Zwischendurch trat stärkste Cyanose auf, außerdem Schaum vor dem Mund. In 5 minütlichen Abständen wurde EKG in 3 Abteilungen geschrieben. Nach Aussetzungen der Atmung wurde ununterbrochen EKG bis zum völligen Aussetzen der Herzaktion geschrieben. Anschließend, etwa 1 Stunde nach Aufhören der Atmung, Beginn der Sektion."
So beschreibt der Dachauer KZ-Arzt Sigmund Rascher, wie er einen "37jährigen Juden in gutem Allgemeinzustand" in einem seiner grausamen Experimente zu Tode quälte.
Bei Raschers Unterdruckversuchen ging es vorgeblich um die Frage, was Piloten von Militärflugzeugen erleiden, wenn sie in großer Höhe die Maschine verlassen müssen.
Zumeist wurde die Situation in Unterdruckkammern simuliert. 70 bis 80 der 200 auf diese Weise malträtierten Häftlinge starben sofort an den Folgen des Versuchs.

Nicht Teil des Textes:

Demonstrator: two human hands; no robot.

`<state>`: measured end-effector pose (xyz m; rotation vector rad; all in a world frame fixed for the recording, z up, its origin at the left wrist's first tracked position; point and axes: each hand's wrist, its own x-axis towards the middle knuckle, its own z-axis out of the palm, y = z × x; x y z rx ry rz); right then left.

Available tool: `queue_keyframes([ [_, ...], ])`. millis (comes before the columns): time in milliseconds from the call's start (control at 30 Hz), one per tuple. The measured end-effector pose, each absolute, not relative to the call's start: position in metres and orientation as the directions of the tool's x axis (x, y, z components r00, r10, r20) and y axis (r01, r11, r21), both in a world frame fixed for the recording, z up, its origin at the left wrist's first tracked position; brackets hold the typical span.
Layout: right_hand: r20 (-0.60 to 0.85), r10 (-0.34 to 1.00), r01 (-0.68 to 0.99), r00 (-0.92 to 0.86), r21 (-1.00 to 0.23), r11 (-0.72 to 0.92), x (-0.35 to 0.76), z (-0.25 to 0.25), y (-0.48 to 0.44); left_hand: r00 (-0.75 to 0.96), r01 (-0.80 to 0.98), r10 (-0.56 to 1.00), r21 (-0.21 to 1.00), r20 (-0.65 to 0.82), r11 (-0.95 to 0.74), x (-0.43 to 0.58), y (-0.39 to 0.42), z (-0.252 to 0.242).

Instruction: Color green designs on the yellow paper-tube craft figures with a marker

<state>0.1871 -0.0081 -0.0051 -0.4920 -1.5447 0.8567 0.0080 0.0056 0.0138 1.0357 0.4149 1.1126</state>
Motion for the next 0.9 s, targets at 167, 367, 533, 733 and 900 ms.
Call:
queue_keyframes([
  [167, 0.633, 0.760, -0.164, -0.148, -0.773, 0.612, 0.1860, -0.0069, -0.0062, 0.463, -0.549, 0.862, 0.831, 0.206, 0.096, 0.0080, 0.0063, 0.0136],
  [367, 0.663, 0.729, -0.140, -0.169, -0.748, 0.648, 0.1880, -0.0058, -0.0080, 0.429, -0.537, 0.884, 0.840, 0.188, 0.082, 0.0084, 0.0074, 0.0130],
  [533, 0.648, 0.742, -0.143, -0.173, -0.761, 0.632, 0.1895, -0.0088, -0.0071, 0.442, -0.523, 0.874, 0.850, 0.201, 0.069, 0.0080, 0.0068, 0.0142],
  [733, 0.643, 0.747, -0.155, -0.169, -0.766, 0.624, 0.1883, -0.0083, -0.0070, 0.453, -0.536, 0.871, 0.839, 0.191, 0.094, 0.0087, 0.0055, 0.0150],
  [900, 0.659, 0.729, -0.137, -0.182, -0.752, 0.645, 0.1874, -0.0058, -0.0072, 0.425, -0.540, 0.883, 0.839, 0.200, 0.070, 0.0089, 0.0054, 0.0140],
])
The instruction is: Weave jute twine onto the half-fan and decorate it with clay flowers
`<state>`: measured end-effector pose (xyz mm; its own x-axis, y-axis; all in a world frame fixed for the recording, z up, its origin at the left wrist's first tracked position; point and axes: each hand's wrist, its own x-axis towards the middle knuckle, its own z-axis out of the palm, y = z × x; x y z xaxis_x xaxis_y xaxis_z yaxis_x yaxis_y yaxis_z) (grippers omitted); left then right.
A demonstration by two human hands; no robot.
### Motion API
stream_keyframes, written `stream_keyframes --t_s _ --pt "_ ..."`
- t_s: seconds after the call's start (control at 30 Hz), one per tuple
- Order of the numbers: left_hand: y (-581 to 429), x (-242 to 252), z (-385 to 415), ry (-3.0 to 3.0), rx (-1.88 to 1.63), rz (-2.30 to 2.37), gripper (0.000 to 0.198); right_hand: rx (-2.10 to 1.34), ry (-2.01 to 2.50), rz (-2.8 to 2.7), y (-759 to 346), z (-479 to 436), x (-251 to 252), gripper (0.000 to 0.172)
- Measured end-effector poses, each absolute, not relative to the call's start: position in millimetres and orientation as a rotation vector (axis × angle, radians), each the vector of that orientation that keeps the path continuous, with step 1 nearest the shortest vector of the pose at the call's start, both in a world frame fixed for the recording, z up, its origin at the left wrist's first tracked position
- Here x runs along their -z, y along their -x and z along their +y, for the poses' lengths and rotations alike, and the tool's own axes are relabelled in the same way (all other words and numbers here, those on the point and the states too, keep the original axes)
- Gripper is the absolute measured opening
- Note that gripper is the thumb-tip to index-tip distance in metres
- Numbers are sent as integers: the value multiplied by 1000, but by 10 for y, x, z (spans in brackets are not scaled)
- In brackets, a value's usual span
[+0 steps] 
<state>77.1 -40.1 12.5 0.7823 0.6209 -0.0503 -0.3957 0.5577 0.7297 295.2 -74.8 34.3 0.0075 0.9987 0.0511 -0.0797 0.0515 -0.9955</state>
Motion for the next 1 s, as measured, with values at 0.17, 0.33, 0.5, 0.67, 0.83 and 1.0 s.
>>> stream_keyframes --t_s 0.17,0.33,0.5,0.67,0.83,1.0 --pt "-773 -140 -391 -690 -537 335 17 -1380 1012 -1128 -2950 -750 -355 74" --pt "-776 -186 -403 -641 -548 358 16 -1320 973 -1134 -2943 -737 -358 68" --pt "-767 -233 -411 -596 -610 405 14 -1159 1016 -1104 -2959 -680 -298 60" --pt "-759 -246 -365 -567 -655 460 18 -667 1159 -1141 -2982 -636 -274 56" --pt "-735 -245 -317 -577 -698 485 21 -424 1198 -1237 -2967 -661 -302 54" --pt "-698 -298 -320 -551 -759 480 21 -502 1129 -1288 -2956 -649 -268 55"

Die anderen trugen bleibende Schäden davon.
Die Welt erfuhr erst durch die Nürnberger Ärzteprozesse 1946/47 vom Ausmaß der Versuche, die unter dem Deckmantel der Medizin im Dritten Reich stattgefunden hatten.
Vor dem Ersten Amerikanischen Militärgerichtshof hatten sich 20 Ärzte und drei Nichtmediziner für die Tötungen und Menschenversuche in Konzentrationslagern, Krankenhäusern und Heilanstalten zu verantworten. Die Auswahl der Angeklagten gibt nicht den Umfang und die Vielfalt der Verbrechen wieder.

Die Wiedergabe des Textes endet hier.